Brief: Every line of the material that mentions the word "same" should be copied out.
◆ ◆ ◆ ◆
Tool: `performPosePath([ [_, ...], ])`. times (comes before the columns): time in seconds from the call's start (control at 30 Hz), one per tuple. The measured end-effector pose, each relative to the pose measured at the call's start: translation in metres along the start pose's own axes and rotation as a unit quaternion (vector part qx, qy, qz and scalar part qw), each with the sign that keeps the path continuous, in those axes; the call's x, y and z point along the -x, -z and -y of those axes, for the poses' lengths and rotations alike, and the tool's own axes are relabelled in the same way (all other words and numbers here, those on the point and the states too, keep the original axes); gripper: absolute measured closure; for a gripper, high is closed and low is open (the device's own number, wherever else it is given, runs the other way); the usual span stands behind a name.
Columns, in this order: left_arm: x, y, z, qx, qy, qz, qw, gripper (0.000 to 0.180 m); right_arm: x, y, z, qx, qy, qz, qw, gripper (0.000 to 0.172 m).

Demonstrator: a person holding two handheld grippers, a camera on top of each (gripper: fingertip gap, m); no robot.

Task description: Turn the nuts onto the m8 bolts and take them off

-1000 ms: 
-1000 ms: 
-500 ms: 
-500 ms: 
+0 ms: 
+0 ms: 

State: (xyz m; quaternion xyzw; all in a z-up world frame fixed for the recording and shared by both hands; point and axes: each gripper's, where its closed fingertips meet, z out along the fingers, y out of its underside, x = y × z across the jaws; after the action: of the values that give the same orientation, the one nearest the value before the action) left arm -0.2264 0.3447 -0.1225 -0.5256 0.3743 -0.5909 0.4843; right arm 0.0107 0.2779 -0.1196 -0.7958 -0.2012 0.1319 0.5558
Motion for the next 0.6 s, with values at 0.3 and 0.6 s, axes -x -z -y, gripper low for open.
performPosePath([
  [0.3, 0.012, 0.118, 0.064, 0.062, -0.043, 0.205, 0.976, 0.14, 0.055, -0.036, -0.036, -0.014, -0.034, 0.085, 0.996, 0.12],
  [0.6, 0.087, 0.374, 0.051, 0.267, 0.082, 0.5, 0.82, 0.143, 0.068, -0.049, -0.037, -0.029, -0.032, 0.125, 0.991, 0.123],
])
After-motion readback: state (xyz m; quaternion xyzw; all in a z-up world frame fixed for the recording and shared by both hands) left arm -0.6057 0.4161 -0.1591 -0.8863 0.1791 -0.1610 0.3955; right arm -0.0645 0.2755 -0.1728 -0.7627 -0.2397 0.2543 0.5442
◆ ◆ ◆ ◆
Exercise result:
Tool: `performPosePath([ [_, ...], ])`. times (comes before the columns): time in seconds from the call's start (control at 30 Hz), one per tuple. The measured end-effector pose, each relative to the pose measured at the call's start: translation in metres along the start pose's own axes and rotation as a unit quaternion (vector part qx, qy, qz and scalar part qw), each with the sign that keeps the path continuous, in those axes; the call's x, y and z point along the -x, -z and -y of those axes, for the poses' lengths and rotations alike, and the tool's own axes are relabelled in the same way (all other words and numbers here, those on the point and the states too, keep the original axes); gripper: absolute measured closure; for a gripper, high is closed and low is open (the device's own number, wherever else it is given, runs the other way); the usual span stands behind a name.
State: (xyz m; quaternion xyzw; all in a z-up world frame fixed for the recording and shared by both hands; point and axes: each gripper's, where its closed fingertips meet, z out along the fingers, y out of its underside, x = y × z across the jaws; after the action: of the values that give the same orientation, the one nearest the value before the action) left arm -0.2264 0.3447 -0.1225 -0.5256 0.3743 -0.5909 0.4843; right arm 0.0107 0.2779 -0.1196 -0.7958 -0.2012 0.1319 0.5558

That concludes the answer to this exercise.